Warsinah menutup kulkas seraya melirik suaminya yang hanya melamun di tepi balen dengan melipat tangan di atas lutut.

"Aku merasa muda lagi waktu Njenengan, kasih kutang itu."

Warsinah lalu menuju kompor, memutar pemantik, kemudian menyambar lap. "Airnya sudah mendidih. Ini aku rebus air hangat untuk mandi Njenengan."

Warsinah menoleh. "Pak, kok diam saja toh?" Kemudian urung membawa panci dengan air mendidih itu ke bilik mandi.

"Ada apa?" Duduk di belakang suaminya yang bertelanjang dada.

"Kalau aku salah. Aku minta maaf. Hu hu hu."

Entah mengapa terenyuh sekali hati Warsinah saat melihat suaminya hanya duduk dengan tatap jauh ke halaman belakang.

"Aku yang salah selama ini. Hu hu hu."

Kuswanoto masih tak bergeming.

"Aku yang salah karena tak bisa membantu Njenengan, untuk menebus motor itu. Hu hu hu." Warsinah menyeka sudut mata dengan ujung bajunya.
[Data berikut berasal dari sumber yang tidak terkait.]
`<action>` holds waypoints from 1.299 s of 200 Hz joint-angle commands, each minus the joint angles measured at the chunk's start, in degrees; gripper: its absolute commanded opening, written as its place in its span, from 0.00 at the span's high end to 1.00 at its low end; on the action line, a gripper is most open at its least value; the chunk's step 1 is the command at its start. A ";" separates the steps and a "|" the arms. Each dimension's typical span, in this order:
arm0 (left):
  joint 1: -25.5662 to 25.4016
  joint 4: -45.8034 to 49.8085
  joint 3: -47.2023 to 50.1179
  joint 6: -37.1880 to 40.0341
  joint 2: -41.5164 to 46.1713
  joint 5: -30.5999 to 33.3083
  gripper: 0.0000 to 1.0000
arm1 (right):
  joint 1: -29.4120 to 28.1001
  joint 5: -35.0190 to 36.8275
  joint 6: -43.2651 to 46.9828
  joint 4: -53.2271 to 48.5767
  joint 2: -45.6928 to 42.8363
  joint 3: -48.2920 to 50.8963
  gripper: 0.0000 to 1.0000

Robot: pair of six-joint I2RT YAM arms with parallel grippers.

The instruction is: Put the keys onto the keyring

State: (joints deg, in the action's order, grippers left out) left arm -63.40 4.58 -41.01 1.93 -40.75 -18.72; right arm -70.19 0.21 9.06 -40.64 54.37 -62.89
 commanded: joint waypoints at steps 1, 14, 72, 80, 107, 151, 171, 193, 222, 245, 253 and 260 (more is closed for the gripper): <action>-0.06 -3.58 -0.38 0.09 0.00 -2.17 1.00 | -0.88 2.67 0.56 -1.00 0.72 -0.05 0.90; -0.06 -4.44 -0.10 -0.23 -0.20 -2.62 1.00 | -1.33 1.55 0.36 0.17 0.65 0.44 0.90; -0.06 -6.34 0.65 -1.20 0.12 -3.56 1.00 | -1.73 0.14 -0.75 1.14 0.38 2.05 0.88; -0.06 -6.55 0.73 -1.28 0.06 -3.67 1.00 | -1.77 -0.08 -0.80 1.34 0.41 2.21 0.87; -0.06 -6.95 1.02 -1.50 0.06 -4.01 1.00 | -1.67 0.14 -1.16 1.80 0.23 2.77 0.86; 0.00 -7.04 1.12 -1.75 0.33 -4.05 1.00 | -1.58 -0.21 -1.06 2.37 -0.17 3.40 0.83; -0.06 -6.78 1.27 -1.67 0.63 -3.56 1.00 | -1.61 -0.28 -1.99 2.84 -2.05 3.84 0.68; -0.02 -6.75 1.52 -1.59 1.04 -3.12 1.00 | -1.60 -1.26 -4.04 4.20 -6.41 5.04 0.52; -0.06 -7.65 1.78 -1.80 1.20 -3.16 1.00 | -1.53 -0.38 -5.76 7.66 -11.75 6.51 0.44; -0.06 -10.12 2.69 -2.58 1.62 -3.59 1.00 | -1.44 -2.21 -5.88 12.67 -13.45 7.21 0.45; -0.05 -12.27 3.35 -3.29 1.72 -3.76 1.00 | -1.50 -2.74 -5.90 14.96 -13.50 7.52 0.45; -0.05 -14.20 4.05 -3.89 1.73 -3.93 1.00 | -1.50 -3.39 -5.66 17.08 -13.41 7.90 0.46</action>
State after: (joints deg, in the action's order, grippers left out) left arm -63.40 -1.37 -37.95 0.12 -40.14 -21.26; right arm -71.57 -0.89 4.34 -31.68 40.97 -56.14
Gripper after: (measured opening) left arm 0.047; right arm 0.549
"Sesok awakku kate nemoni Juragan Harno." (Besok aku mau menemui Juragan Harno). Terdengar berat.

"Untuk apa, Pak." Masih menyisakan isak.

"Awakku kate adol iwak." (Aku mau jual ikan).
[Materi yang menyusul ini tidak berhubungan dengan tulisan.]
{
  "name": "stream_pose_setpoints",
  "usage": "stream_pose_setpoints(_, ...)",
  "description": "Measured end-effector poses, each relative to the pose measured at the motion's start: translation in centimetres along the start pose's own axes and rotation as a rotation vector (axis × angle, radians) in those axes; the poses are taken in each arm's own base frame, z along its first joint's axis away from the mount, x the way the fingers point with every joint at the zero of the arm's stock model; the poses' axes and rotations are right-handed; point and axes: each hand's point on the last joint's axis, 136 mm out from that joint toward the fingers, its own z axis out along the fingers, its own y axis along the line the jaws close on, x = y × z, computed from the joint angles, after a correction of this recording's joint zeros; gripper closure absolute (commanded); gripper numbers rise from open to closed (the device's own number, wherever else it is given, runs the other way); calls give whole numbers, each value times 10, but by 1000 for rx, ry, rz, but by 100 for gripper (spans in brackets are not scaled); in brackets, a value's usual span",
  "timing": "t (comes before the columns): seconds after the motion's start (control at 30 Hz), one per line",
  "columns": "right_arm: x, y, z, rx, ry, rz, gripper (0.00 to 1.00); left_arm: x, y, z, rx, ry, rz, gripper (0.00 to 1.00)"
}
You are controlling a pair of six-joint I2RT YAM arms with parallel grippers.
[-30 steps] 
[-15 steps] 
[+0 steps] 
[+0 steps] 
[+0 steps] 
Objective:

Warsinah makin tergugu dalam isak mendengar itu.

"Jualan ikan perlu kendaraan, Pak."

Kuswanoto malah beranjak, menyambar handuk, dan menuju bilik mandi. Buru-buru Warsinah menyusulnya dengan membawa panci.

****

Ucapan itu terbukti.

"Ikan!"

"Ik ...."

"Kan!"

"Kang, ikannya!"

"Alhamdulillah. Onok seng tuku." (Alhamdulillah ada yang beli).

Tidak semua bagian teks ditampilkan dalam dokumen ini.